Today I decided to see if I could get the
Development Toolkit to work on my
Raspberry Pi 4.
The Raspberry Pi is running Linux (albeit an Arm Architecture) so naturally the best starting places was to follow the Linux instructions at
and hope that it was a dual binary.
Once it had been installed it was quite obvious that it only supported the x86 architecture – which was confirmed using the ‘file’ command on one of the executables in the bin/ directory.
$ file ~/esm/xtensa-esp32-elf/bin/xtensa-esp32-elf-gcc
xtensa-esp32-elf-gcc: ELF 64-bit LSB executable, x86-64, version 1 (SYSV), dynamically linked, interpreter /lib64/ld-linux-x86-64.so.2, for GNU/Linux 2.6.32, BuildID[sha1]=81a0b55c5c0c1bae1bb9d9ef2ffafc0a054bedaf, stripped
I noticed at the bottom of the Linux Setup page a section titled “Related Documents” and that section has a link Setup Linux Toolchain from Scratch.
I noted that the instruction were for Debian 9 but the Raspberry Pi was running Debian 10 however there didn’t seem to be any missing packages.
sudo apt-get install gcc git wget make libncurses-dev flex bison gperf python python-pip python-setuptools python-serial python-cryptography python-future python-pyparsing
sudo apt-get install gawk gperf grep gettext libncurses-dev python python-dev automake bison flex texinfo help2man libtool libtool-bin
I followed the instructions and entered the following commands:-
git clone -b xtensa-1.22.x https://github.com/espressif/crosstool-NG.git
./bootstrap && ./configure --enable-local && make install
I expected the last command in the above section to take quite a while since it had a configuration and “make install” commands. I was expecting a coffee break so was a bit concerned when it finished in a matter of seconds.

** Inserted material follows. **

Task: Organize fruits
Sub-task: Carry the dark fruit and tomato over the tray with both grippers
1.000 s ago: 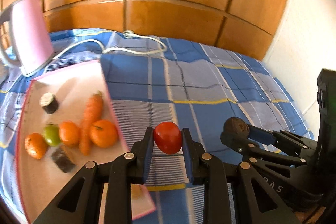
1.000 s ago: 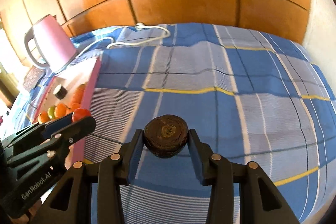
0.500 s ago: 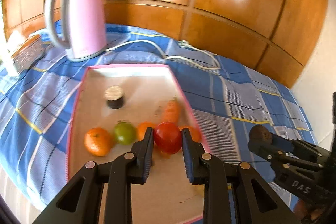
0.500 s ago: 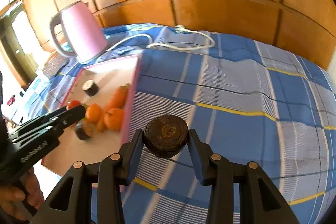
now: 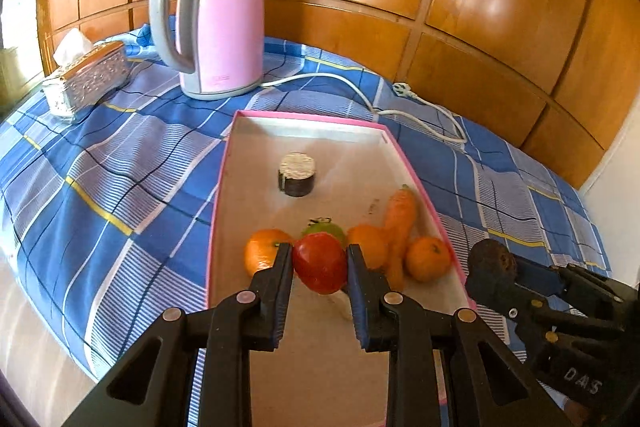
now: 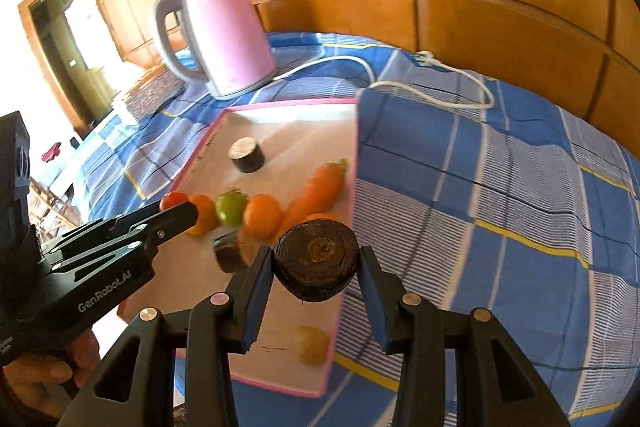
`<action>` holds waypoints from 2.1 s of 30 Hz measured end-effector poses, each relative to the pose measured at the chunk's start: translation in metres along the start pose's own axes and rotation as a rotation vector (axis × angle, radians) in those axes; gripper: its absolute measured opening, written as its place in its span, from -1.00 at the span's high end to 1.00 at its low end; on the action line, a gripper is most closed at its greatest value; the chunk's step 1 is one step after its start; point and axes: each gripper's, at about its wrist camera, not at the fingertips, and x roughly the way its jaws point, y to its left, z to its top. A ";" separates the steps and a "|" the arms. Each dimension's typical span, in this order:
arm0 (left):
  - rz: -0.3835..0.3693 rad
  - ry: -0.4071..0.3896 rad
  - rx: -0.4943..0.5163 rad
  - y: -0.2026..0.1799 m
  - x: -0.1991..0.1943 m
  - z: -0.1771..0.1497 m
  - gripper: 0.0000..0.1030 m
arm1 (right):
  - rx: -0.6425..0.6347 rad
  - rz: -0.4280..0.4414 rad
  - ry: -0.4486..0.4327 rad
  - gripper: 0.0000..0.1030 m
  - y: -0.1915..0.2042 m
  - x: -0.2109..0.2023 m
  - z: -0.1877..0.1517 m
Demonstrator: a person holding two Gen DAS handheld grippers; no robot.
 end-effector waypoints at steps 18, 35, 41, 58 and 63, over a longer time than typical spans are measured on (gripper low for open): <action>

Anyway it didn’t indicate that there had been any errors so I proceeded with the next section.
chmod -R u+w builds/xtensa-esp32-elf
I needn’t have worried about how quick the earlier step had been because the second command ( “./ct-ng build” ) took exactly 66 minutes 30 seconds on a 4GB Raspberry Pi 4.
After that I continued with their instructions and downloaded esp-idf.
git clone -b v3.3 --recursive https://github.com/espressif/esp-idf.git
The last thing to do was to add the paths to the end of ~.profile
At this point we must login again so that the paths are picked up from the update .profile file.
Time to Test the Build
I connected the ESP32 to one of the spare USB2 ports on the Raspberry Pi and checked to see if the device had appear “/dev/ttyUSB0”
I then navigated to “~/esp/esp-idf/examples/get-started/hello_world” and then ran the “make” command.
After a brief period a configuration menu appeared and I checked that the Serial Flasher Config was set to the correct serial port (/dev/ttyUSB0).
The build continued without problem, I entered “make flash” and held the boot button down on the ESP32 until it started to download.
Monitoring the output of the ESP32 over the serial port
There is a tool include with the framework that allow you to monitor the output from the ESP32. Simply enter the following command in the directory containing the Makefile.
After starting the monitor it proceeded to print a list of information received over the serial port.
This is ESP32 chip with 2 CPU cores, WiFi/BT/BLE, silicon revision 1, 4MB external flash
Restarting in 10 seconds…
Restarting in 9 seconds…
Restarting in 8 seconds…
It was not obvious how to exit the monitor and the usual CTRL + C didn’t work. After a bit of research it turned out the CTRL + ] is the option to quit the monitor.
- If you need to the run configuration menu again then you can do so by entering “make menuconfig”.
- You can enter “make help” to see what other options are available.